Aim of the exercise: Up to and including the line with "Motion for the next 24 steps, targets", restate the records below word for word, beginning with their first line.

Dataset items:
※ ※ ※

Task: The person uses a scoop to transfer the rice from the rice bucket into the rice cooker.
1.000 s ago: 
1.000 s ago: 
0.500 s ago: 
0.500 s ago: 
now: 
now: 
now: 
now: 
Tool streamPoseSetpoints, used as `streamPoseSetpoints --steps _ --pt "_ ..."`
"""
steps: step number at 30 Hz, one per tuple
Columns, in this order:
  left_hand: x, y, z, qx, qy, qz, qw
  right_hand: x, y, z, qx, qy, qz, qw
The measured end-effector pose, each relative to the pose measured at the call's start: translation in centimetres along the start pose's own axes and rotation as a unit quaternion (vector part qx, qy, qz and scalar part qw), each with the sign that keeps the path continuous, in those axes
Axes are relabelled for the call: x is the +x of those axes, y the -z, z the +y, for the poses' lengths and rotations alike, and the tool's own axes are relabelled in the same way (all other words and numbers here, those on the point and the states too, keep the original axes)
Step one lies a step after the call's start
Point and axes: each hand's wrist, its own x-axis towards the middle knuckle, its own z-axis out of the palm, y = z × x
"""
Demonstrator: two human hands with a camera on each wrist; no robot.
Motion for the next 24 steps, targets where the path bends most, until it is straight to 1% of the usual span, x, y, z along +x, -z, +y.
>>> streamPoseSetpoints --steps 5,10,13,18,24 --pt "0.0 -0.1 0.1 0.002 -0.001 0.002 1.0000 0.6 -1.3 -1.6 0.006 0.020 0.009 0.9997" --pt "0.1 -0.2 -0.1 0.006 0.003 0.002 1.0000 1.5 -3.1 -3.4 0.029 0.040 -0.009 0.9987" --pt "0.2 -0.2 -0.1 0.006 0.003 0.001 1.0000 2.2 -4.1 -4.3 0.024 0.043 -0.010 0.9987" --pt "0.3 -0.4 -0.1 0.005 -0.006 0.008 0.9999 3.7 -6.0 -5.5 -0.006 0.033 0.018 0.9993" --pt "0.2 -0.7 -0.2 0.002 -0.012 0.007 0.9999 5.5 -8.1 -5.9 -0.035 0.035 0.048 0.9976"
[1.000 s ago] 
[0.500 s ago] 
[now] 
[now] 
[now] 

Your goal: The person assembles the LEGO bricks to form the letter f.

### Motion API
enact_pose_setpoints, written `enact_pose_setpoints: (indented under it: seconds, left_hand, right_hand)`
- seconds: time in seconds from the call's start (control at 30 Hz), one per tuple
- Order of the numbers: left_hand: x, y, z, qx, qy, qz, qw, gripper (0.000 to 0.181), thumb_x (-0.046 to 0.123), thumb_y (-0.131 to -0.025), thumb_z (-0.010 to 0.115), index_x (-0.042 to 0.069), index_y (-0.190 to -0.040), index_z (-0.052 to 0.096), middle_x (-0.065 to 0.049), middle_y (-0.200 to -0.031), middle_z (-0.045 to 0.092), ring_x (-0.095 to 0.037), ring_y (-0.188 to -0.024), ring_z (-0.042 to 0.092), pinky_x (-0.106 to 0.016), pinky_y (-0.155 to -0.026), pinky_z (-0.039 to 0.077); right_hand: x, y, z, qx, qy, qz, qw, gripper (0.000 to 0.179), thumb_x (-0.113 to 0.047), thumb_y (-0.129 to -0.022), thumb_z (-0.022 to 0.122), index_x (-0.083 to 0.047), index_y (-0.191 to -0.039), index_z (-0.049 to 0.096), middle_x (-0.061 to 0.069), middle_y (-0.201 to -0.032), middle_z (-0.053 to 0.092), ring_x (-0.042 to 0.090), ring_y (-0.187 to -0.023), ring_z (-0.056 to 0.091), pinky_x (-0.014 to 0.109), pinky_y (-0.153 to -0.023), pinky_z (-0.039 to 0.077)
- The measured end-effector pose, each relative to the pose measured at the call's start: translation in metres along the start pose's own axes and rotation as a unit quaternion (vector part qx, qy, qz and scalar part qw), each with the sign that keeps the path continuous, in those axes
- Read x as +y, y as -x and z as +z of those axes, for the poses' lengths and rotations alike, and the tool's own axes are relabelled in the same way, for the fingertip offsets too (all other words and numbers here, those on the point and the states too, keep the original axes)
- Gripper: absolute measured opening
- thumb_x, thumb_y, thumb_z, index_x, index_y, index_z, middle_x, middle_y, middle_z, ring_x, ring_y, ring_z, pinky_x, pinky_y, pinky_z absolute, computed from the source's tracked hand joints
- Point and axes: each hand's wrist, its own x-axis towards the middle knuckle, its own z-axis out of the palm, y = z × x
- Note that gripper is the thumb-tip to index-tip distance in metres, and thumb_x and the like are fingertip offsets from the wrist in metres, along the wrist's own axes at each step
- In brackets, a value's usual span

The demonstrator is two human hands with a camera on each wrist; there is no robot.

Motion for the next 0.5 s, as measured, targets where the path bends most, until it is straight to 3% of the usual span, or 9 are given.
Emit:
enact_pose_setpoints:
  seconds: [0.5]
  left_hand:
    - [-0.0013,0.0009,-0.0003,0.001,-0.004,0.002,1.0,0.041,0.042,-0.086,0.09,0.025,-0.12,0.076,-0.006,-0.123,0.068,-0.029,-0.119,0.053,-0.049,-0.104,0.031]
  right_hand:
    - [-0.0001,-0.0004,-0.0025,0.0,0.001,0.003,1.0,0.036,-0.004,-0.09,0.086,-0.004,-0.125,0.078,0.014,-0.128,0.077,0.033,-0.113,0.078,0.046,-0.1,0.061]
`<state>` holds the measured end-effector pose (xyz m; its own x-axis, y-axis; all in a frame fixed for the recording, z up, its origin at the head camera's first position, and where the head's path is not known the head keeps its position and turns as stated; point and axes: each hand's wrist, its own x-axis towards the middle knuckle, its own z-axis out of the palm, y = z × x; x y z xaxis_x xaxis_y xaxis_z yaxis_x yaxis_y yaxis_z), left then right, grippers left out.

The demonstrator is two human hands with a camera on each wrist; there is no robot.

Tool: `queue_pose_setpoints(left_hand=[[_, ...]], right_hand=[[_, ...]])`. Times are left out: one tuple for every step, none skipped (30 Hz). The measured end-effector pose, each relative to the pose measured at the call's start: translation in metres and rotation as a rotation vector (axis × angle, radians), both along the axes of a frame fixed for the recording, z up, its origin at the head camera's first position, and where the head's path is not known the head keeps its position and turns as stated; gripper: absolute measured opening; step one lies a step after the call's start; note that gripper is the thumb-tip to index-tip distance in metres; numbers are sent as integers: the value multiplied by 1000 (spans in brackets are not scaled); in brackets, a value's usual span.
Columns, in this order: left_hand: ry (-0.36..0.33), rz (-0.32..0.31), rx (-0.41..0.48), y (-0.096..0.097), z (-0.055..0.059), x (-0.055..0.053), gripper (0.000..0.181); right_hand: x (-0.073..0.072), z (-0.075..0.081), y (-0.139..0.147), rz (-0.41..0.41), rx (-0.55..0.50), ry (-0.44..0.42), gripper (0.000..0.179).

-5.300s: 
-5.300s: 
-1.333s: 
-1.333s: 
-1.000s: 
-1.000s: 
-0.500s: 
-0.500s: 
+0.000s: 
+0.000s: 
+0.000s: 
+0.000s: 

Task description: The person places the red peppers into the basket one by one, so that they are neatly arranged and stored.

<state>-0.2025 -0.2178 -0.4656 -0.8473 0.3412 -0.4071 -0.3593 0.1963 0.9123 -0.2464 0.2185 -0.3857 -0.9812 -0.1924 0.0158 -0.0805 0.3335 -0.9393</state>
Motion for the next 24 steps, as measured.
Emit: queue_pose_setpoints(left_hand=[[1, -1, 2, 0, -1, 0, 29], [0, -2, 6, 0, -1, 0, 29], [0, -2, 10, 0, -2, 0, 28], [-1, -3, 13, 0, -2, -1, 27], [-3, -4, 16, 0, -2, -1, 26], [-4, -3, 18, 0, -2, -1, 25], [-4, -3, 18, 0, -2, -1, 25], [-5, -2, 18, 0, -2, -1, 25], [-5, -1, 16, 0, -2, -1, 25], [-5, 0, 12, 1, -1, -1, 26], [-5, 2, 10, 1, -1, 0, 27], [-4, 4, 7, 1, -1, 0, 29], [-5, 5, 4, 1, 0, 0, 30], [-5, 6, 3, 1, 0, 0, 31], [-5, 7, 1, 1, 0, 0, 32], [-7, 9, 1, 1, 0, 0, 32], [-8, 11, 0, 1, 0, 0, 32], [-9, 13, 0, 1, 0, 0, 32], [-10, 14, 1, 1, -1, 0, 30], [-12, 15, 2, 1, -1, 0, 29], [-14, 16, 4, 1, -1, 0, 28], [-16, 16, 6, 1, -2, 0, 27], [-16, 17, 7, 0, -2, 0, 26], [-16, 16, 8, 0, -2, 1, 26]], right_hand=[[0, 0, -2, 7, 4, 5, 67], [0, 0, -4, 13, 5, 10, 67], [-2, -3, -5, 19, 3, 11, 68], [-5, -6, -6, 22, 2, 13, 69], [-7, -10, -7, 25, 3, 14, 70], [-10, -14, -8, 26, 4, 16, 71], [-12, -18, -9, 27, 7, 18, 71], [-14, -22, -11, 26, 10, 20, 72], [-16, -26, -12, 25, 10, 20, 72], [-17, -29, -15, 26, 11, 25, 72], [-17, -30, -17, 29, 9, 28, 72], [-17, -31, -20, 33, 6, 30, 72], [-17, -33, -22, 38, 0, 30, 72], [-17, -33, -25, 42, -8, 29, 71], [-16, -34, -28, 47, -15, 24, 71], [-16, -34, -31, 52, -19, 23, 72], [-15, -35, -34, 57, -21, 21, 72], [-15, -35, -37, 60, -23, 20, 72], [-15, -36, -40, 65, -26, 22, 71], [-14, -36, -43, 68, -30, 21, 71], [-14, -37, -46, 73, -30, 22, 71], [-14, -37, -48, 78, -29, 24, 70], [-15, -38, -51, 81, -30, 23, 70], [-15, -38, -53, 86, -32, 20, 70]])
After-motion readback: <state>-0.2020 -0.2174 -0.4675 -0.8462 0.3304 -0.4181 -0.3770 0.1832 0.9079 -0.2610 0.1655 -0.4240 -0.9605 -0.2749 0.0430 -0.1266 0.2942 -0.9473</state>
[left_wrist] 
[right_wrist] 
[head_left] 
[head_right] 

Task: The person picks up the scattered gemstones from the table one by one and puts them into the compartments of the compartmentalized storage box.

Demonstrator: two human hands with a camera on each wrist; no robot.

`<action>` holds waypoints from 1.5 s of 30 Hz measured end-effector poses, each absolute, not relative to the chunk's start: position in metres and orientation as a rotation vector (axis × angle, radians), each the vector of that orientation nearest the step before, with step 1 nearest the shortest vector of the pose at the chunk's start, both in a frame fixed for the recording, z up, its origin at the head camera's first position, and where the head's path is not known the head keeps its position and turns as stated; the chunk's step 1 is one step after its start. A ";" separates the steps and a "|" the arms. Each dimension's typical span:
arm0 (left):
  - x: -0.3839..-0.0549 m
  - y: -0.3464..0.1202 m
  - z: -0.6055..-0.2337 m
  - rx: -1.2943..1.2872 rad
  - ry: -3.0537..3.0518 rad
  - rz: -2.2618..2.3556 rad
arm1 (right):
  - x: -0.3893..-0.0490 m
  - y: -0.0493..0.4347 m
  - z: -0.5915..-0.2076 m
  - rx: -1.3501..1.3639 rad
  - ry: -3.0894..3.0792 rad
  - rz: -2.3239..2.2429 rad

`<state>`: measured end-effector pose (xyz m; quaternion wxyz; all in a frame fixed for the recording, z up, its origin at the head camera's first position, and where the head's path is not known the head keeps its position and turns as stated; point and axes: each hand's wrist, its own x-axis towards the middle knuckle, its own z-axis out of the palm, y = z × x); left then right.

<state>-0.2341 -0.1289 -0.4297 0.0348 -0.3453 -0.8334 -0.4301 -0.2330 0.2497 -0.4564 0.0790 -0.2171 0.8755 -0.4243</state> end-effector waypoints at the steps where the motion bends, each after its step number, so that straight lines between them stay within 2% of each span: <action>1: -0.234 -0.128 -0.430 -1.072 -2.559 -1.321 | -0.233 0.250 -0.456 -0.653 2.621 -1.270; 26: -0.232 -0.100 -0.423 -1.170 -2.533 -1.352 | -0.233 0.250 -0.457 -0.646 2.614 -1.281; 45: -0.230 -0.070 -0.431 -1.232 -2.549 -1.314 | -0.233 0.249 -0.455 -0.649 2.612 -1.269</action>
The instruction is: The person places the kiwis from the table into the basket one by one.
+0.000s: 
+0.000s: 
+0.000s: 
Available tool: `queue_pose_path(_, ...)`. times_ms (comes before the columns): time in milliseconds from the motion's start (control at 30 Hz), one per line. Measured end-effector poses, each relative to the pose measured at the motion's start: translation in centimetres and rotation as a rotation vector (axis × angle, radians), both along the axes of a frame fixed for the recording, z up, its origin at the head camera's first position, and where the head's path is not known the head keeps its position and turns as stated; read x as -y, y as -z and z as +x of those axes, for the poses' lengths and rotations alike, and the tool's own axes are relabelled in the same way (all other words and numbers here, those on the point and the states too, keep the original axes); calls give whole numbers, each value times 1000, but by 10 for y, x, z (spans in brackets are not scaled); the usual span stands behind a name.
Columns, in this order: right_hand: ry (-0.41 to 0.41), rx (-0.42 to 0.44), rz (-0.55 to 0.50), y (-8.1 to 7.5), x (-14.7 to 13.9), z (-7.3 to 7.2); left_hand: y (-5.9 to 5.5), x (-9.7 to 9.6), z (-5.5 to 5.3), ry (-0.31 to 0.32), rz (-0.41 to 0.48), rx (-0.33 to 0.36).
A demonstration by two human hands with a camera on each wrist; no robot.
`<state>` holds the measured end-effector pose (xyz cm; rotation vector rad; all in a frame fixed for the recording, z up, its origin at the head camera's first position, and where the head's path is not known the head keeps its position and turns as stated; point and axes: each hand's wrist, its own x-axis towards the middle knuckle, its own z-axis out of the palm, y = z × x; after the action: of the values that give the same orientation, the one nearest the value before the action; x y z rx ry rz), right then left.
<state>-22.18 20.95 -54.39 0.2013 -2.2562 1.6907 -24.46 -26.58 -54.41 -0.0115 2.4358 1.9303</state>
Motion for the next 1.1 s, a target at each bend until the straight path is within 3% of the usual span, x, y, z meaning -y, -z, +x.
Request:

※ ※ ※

Answer to this task:
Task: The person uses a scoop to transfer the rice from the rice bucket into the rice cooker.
1.000 s ago: 
1.000 s ago: 
0.500 s ago: 
0.500 s ago: 
now: 
now: 
now: 
now: 
Tool streamPoseSetpoints, used as `streamPoseSetpoints --steps _ --pt "_ ..."`
"""
steps: step number at 30 Hz, one per tuple
Columns, in this order:
  left_hand: x, y, z, qx, qy, qz, qw
  right_hand: x, y, z, qx, qy, qz, qw
The measured end-effector pose, each relative to the pose measured at the call's start: translation in centimetres along the start pose's own axes and rotation as a unit quaternion (vector part qx, qy, qz and scalar part qw), each with the sign that keeps the path continuous, in those axes
Axes are relabelled for the call: x is the +x of those axes, y the -z, z the +y, for the poses' lengths and rotations alike, and the tool's own axes are relabelled in the same way (all other words and numbers here, those on the point and the states too, keep the original axes)
Step one lies a step after the call's start
Point and axes: each hand's wrist, its own x-axis towards the middle knuckle, its own z-axis out of the palm, y = z × x
"""
Demonstrator: two human hands with a camera on each wrist; no robot.
Motion for the next 24 steps, targets where the path bends most, until it is straight to 1% of the usual span, x, y, z along +x, -z, +y.

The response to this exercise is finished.